WHAT IS EXPECTED: For this exercise, output the entries below exactly from the line that holds "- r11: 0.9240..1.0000" to the line that holds "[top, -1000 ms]", both ends included. No pictures belong in the copy.

EXERCISE DATA:
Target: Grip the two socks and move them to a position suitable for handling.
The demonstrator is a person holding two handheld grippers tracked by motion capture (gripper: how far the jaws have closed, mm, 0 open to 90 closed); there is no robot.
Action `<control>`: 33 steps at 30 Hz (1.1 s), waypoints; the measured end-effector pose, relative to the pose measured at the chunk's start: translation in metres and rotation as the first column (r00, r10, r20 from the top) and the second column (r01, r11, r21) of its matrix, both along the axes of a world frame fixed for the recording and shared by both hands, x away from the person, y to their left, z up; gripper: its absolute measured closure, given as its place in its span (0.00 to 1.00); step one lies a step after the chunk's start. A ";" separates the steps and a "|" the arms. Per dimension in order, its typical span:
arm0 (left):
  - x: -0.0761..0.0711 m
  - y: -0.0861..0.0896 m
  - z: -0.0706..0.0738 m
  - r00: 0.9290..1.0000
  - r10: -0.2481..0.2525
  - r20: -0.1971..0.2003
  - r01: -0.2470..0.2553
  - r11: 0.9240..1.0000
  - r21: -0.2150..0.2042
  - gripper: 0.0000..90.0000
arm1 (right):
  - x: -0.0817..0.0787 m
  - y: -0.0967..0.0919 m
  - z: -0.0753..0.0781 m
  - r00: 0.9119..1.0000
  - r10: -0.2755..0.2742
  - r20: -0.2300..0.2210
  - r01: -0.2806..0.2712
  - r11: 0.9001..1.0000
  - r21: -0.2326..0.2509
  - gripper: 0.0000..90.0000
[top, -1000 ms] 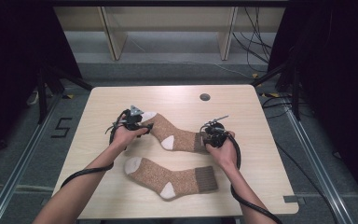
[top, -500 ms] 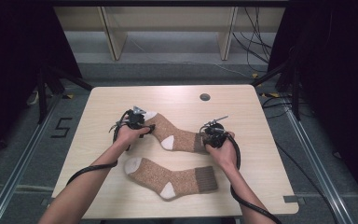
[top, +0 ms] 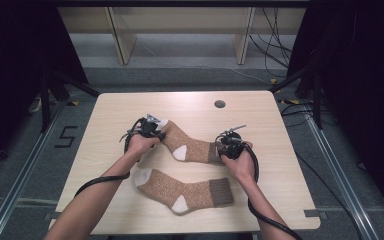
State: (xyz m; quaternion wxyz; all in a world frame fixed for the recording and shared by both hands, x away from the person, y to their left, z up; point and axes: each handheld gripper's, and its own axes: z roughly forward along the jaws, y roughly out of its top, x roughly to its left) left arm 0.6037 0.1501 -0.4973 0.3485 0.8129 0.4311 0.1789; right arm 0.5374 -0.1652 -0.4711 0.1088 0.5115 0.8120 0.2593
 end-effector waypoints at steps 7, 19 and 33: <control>-0.004 0.005 0.001 1.000 0.005 -0.007 -0.006 1.000 -0.025 0.84 | 0.002 -0.001 0.000 1.000 -0.003 0.012 0.002 1.000 0.011 0.95; -0.010 0.006 0.014 1.000 0.023 0.014 -0.022 0.997 -0.069 0.85 | 0.001 -0.006 0.007 0.999 -0.019 0.051 0.017 0.999 0.029 0.95; -0.026 0.004 0.038 0.999 -0.002 0.052 0.009 0.992 -0.124 0.85 | -0.002 -0.017 0.024 0.996 -0.032 0.086 0.027 0.998 0.055 0.95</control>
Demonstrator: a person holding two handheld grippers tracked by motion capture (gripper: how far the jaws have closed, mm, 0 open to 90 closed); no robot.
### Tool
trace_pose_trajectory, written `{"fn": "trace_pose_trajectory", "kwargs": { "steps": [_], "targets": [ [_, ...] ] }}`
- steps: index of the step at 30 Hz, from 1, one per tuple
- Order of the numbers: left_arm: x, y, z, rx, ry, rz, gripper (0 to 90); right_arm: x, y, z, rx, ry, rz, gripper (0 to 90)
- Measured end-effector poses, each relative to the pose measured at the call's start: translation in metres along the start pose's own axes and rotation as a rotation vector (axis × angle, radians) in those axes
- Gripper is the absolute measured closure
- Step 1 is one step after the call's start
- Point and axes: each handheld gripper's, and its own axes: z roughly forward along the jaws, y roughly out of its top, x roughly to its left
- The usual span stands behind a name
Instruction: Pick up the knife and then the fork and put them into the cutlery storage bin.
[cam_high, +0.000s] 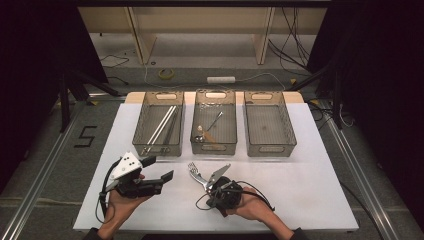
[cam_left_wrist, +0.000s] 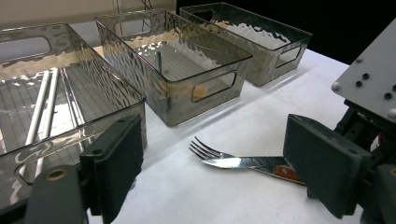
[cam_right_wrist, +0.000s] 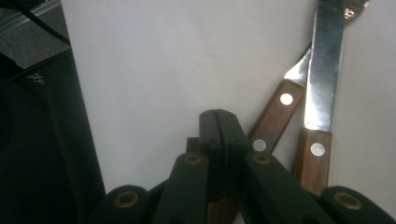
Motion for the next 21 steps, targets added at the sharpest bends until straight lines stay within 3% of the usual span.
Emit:
{"fn": "trace_pose_trajectory", "kwargs": {
  "steps": [16, 21],
  "targets": [
    [0.000, 0.000, 0.000, 0.000, 0.000, 0.002, 19.5, -0.020, -0.008, -0.012, 0.034, -0.043, 0.014, 90.0],
    [-0.001, 0.000, 0.001, 0.001, 0.002, 0.002, 19.5, -0.028, -0.011, -0.016, 0.038, -0.052, 0.039, 90.0]
  ]
}}
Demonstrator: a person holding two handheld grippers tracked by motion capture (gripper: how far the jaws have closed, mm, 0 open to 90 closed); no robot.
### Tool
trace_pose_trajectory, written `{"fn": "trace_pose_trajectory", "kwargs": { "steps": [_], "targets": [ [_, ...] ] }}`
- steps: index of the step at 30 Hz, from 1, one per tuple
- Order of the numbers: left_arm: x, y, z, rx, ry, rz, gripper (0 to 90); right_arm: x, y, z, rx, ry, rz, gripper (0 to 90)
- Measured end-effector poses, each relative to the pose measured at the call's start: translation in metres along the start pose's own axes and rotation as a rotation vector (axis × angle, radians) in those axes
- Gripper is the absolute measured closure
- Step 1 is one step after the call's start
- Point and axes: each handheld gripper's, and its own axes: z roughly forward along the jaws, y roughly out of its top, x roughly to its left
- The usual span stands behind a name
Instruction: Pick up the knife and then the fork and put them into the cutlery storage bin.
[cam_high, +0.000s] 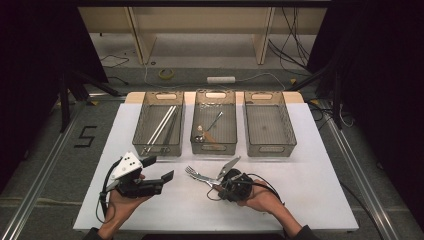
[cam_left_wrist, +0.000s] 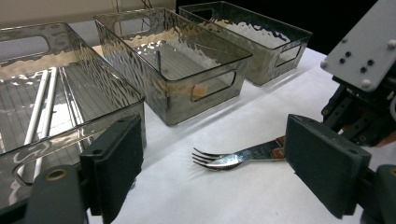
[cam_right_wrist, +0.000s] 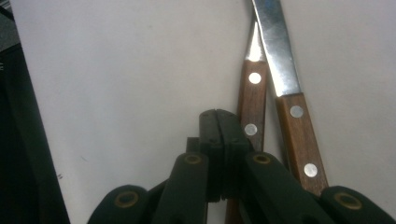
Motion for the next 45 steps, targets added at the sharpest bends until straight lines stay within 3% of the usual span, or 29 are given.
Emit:
{"fn": "trace_pose_trajectory", "kwargs": {
  "steps": [11, 15, 21, 24, 30, 37, 45],
  "targets": [
    [0.000, 0.000, 0.001, 0.000, 0.000, 0.004, 19.5, -0.008, -0.001, -0.004, 0.013, -0.010, 0.013, 89.9],
    [0.000, 0.000, 0.001, 0.002, -0.003, 0.001, 19.5, -0.007, 0.001, -0.015, -0.034, 0.008, -0.014, 79.1],
    [0.000, 0.000, 0.001, 0.005, -0.002, 0.004, 19.5, -0.015, 0.004, -0.033, -0.086, -0.020, -0.011, 56.0],
    [0.000, 0.000, 0.001, 0.003, -0.002, 0.004, 19.5, -0.022, 0.003, -0.037, -0.093, -0.034, 0.002, 46.7],
    [0.000, 0.000, 0.001, 0.003, -0.002, 0.004, 19.5, -0.033, 0.002, -0.037, -0.086, -0.055, 0.011, 37.3],
    [0.000, 0.000, 0.002, 0.007, -0.003, 0.002, 19.5, -0.041, 0.003, -0.032, -0.041, -0.084, 0.025, 35.7],
    [0.000, 0.000, 0.002, 0.008, -0.004, 0.005, 19.5, -0.045, 0.003, -0.024, 0.005, -0.081, 0.006, 44.6]
  ]
}}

ANSWER SPACE:
  - r11: 0.9240..1.0000
  - r21: -0.2150..0.2042
  - gripper: 0.0000..90.0000
arm1 (right):
  - x: -0.0817..0.0787 m
  - y: -0.0967..0.0919 m
  - z: -0.0753..0.0781 m
  - r00: 0.9119..1.0000
  - r10: -0.2755..0.2742
  - r20: -0.2300..0.2210
  - r01: -0.2806..0.2712
  - r11: 0.9001..1.0000
  - r21: -0.2326..0.2509
  - gripper: 0.0000..90.0000
[top, -1000 ms] 

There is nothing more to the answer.